The plant parameter values are as derived in an earlier post where we implemented the classical lead compensators for roll, pitch, and yaw.
“tstep” is our control loop sampling interval. It has a basis in the reality of our band-limited mechanical plant. Recall we closed the classical loops with unity gain crossover at 10Hz. If we imagine tracking a disturbance in this range, how fast do we need to sample? I remember some old design rules of 5 or greater times sampling frequency relative to loop crossover, so this implies we want to be in the neighborhood of 50-100Hz sampling frequency. This sounds about right.
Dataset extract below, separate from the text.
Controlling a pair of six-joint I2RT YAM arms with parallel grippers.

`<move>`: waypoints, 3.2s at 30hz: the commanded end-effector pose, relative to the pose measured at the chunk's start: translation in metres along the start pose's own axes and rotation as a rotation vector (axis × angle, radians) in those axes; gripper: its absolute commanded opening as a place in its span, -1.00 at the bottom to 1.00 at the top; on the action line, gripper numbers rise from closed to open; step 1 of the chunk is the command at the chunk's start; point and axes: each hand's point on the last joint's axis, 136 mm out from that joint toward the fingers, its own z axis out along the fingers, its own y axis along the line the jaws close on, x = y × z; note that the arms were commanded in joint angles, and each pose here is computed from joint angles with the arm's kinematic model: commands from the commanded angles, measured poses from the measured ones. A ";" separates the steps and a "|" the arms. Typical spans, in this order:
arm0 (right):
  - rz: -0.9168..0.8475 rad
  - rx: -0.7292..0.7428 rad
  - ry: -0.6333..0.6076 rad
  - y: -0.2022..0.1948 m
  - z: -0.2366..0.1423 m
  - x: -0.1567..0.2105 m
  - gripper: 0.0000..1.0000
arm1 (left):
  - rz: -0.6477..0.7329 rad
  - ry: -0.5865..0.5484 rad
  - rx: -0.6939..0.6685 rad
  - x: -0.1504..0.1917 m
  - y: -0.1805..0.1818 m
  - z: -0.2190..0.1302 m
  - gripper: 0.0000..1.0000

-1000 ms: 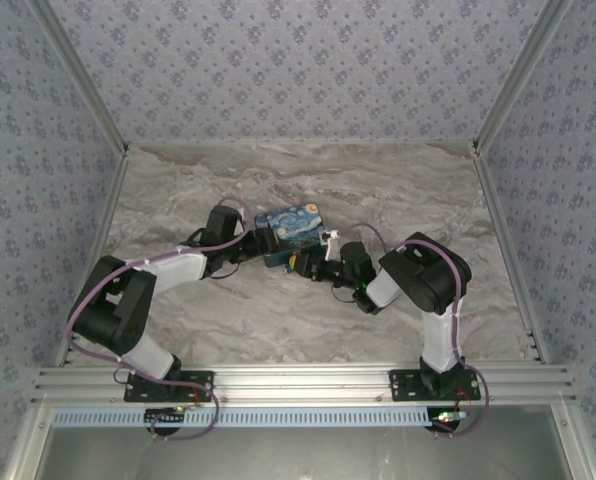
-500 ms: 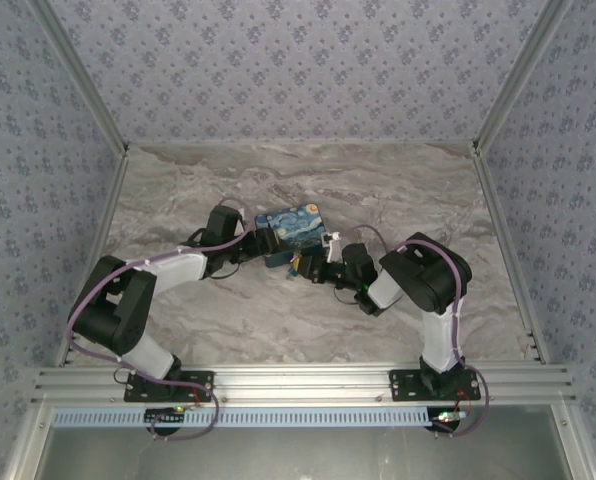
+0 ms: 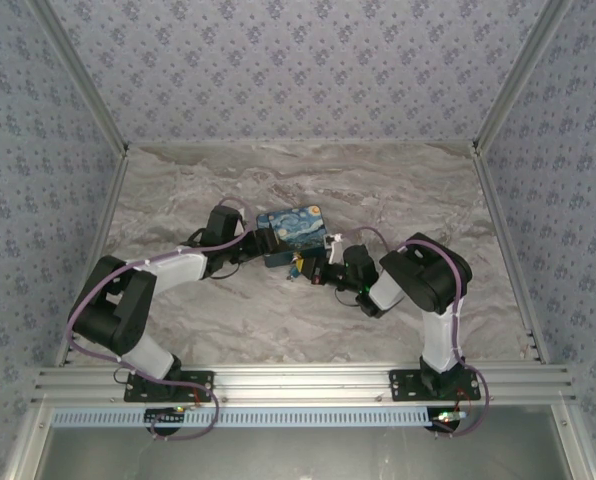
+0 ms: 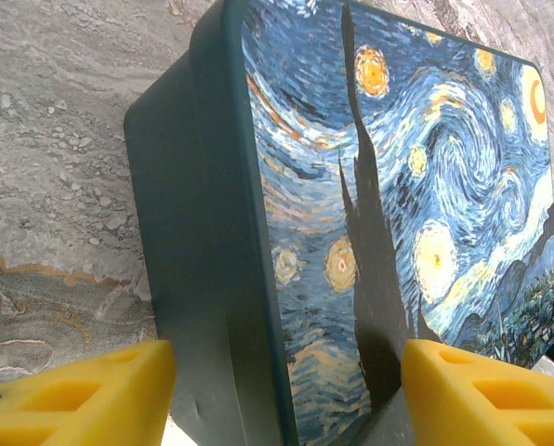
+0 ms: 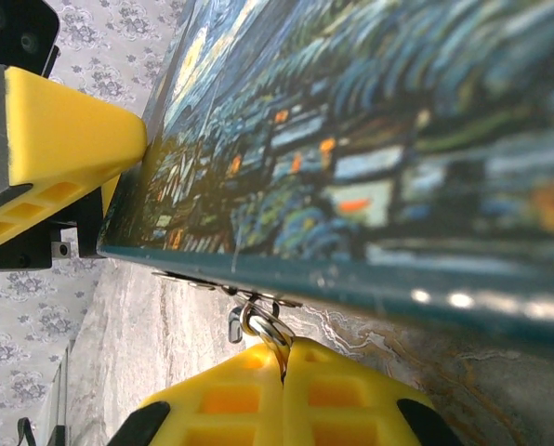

If you play with this simulation with slow tsteps of ~0.1+ seconds you’ll see the system go unstable. This is because we’re sampling the plant too slow relative to the inherent dynamics. On the fast side we would run into computational and sensor limits, but it’s reasonable to assume a 50-100Hz sampling rate for this platform control loop will be achievable in hardware.
Below you will see tstep=0.02s representing a 50Hz control loop. Imagine this would be the rate at which we would sample sensors, update state estimates, and issue revised commands to our motors. This might be a bit slow but it’s fine for now. 50-100Hz is likely what a hardware platform will support. There will be other sampling rates within the system to, for example, acquire inertial sensor data and filter estimates for the platform control loop. These may run considerably faster, and we will, “sample” the output of these subsystems for estimated at our control loop sampling rate.
Or review it here…
We introduced a simple multi-input, multi-output (MIMO) Linear Quadratic Regulator design and simulation here with full-state feedback. State feedback will ultimately come from a state estimator: a Kalman filter that will perform sensor fusion from our gyroscopes, accelerometers, GNSS (GPS), compass, and barometric sensor on a real flight platform.
This state estimation will be a topic all it’s own. We’ll also later introduce reference inputs for pitch, roll, and yaw so we can control to setpoints and not simply regulate to zero values.
Until then, study and play with the m-file above if you can find yourself a Matlab seat!